(Your goal):
Within the records that follow, find every line containing the string "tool". Copy those lines.

══ Supplied records ══

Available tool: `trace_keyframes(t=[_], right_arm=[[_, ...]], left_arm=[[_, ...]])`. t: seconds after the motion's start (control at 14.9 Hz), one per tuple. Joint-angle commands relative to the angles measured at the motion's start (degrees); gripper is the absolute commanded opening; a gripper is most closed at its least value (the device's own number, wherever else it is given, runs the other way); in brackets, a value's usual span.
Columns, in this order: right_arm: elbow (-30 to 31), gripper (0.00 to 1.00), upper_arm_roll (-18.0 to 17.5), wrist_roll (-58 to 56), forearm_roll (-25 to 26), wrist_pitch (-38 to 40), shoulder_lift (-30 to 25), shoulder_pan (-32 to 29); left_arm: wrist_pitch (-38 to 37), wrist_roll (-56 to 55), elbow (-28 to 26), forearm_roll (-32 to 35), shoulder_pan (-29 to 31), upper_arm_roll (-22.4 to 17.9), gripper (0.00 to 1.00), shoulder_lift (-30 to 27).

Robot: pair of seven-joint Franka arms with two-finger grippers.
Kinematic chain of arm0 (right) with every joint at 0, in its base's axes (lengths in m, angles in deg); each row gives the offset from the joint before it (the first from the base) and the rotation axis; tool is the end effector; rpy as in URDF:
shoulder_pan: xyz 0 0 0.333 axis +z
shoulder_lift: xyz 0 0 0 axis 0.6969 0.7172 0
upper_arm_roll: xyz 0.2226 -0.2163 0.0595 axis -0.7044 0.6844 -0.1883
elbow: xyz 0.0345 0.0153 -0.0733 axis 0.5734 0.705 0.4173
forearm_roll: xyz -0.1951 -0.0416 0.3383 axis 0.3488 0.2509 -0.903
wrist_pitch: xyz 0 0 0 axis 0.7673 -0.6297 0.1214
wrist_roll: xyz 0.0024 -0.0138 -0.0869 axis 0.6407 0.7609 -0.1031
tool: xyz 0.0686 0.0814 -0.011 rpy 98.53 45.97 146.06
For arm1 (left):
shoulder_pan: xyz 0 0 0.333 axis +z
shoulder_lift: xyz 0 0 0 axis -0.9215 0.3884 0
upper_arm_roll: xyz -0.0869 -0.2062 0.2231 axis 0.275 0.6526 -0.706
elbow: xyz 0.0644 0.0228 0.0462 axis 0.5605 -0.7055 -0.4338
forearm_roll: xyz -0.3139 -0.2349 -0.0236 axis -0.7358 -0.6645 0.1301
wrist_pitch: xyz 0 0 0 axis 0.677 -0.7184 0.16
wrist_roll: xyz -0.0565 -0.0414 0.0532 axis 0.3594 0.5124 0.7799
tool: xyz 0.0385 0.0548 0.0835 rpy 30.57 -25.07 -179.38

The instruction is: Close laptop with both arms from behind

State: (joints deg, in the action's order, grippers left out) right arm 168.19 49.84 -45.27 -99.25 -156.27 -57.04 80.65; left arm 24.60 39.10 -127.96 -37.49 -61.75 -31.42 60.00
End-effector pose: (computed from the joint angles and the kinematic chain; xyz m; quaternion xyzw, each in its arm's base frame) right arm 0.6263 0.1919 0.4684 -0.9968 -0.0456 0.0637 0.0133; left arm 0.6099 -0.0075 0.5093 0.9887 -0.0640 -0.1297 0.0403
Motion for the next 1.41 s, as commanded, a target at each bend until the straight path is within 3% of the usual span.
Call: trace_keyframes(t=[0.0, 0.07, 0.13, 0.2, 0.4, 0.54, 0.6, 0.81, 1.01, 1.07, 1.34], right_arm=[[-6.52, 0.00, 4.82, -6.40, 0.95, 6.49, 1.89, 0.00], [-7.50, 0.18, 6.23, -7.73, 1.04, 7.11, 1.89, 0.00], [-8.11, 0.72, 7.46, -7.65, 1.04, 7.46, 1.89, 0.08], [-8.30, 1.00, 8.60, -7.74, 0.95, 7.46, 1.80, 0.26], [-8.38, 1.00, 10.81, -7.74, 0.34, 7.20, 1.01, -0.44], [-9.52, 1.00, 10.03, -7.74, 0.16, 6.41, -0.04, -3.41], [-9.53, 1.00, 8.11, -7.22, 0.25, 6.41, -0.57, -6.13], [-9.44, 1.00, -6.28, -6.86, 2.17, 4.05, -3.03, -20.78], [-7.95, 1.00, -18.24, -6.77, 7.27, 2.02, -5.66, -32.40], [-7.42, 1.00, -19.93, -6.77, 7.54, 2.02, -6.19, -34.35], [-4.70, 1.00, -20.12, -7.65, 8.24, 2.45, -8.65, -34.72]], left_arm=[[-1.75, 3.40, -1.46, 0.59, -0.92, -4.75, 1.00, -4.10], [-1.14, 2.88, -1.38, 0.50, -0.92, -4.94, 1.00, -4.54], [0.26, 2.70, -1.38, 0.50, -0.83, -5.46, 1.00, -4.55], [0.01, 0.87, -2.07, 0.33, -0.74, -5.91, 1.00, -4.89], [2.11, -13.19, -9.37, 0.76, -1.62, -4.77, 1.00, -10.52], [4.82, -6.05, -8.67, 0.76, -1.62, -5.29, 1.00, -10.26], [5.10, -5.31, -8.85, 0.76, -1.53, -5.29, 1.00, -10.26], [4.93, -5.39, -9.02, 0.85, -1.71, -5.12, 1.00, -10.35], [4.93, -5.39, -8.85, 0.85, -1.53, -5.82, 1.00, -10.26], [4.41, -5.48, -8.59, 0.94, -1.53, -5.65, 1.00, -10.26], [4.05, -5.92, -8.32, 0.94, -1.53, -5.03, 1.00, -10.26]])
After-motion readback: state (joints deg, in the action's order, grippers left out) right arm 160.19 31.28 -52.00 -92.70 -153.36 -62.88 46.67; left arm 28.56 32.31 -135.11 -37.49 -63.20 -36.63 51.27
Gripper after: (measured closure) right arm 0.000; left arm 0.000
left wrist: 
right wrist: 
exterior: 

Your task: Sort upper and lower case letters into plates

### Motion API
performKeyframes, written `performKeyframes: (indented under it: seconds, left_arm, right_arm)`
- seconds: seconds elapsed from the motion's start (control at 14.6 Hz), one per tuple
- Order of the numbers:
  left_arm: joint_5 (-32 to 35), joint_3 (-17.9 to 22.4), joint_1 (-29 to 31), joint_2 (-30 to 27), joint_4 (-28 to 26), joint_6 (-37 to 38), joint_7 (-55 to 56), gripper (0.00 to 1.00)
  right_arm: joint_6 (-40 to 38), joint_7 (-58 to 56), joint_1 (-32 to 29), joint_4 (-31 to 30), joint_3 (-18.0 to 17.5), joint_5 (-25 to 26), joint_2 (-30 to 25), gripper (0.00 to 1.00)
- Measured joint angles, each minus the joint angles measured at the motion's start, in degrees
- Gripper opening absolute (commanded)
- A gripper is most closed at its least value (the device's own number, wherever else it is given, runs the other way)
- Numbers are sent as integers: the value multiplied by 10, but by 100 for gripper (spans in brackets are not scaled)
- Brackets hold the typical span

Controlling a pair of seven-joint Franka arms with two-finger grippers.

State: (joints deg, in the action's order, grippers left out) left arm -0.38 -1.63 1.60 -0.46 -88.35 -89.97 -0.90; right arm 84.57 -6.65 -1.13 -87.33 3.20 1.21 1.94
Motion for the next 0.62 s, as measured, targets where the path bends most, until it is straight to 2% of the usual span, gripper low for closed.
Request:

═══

(Answer to this problem):
Available tool: `trace_keyframes(t=[_], right_arm=[[_, ...]], left_arm=[[_, ...]])`. t: seconds after the motion's start (control at 14.9 Hz), one per tuple. Joint-angle commands relative to the angles measured at the motion's start (degrees); gripper is the absolute commanded opening; a gripper is most closed at its least value (the device's own number, wherever else it is given, runs the other way); in brackets, a value's usual span.
Kinematic chain of arm0 (right) with every joint at 0, in its base's axes (lengths in m, angles in deg); each row gives the offset from the joint before it (the first from the base) and the rotation axis; tool is the end effector; rpy as in URDF:
tool: xyz 0.0686 0.0814 -0.011 rpy 98.53 45.97 146.06
tool: xyz 0.0385 0.0548 0.0835 rpy 30.57 -25.07 -179.38

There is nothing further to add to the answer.